B.C. Attorney General Wally Oppal told local media his office was considering Peck's report, but might still press criminal charges so the constitutional issue would be raised by the defendants.

The Royal Canadian Mounted Police had recommended charges be filed against unspecified members of the Fundamentalist Church of Jesus Christ of Latter Day Saints (FLDS).

Police launched the investigation in 2006 following media reports that leaders of the FLDS community in Bountiful, in southeastern British Columbia, had forced underage girls into marriages with older men.

Peck said he supported a decision by provincial prosecutors not to file criminal charges because of the unlikelihood of a conviction. Some of the female witnesses were reported to be unwilling to co-operate.

Plural marriages are illegal in Canada, but British Columbia prosecutors have been averse to press charges against the members of the FLDS for years out of concern the law could be struck down on the basis of religious freedom.

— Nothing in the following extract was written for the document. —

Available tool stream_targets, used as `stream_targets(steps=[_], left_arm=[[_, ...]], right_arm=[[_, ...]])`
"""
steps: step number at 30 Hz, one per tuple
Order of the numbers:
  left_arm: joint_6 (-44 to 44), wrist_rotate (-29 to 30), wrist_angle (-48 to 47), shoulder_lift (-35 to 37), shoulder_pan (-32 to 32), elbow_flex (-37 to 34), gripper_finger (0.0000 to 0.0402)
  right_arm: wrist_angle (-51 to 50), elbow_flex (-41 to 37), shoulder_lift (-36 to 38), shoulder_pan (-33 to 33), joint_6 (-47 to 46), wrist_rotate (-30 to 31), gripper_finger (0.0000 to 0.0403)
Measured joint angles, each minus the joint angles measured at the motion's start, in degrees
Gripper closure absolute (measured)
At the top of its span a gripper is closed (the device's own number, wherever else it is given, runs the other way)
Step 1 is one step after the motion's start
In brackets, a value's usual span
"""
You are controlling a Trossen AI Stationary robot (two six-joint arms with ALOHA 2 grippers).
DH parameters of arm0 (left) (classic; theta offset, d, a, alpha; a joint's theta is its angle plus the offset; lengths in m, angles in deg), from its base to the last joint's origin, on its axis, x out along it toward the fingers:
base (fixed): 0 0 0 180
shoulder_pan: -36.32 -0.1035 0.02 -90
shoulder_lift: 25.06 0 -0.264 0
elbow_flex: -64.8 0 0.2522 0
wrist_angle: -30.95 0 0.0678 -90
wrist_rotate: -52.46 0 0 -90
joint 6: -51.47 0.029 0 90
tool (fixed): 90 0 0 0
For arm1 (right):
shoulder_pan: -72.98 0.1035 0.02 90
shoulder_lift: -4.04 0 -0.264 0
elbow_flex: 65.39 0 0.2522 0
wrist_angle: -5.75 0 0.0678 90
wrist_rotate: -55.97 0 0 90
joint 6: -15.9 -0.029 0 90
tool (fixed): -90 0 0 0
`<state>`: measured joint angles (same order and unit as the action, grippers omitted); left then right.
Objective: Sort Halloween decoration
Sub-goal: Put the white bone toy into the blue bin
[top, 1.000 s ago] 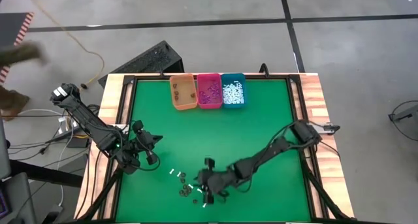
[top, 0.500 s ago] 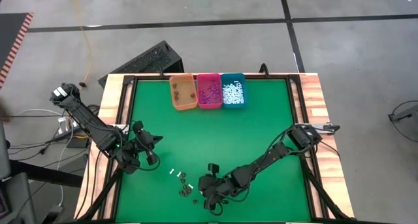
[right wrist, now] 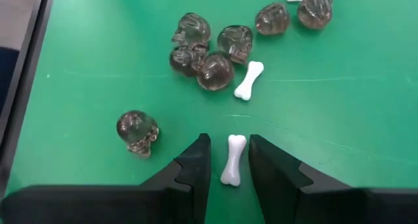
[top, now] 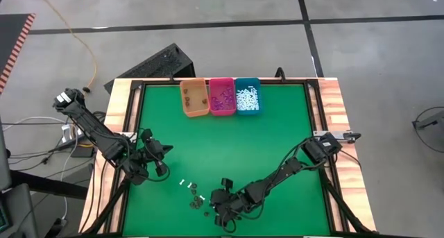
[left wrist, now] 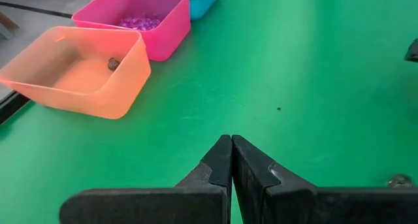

Oppal had asked for the independent prosecutor's review of the RCMP report because of concerns over gaining convictions and the constitutionality of the law.

The FLDS is a breakaway sect of the Mormon Church that is believed to have about 10,000 members in Utah, Arizona, Texas and British Columbia. The community in Bountiful on the US-Canada border was established in the late 1940s.

The group's US leader, Warren Jeffs, is awaiting trial in Utah on charges he was an accomplice to rape for using his authority to order a 14-year-old girl against her wishes to marry and have sex with her 19-year-old cousin.

Polygamy is also illegal in the United States, and officials in British Columbia and Utah agreed in 2005 that they would co-operate in pursuing allegations of sexual exploitation by the group.

US and Canadian officials have said it is difficult to investigate the allegations because the group is secretive and women who may have been abused have been taught from an early age that outsiders should not be trusted.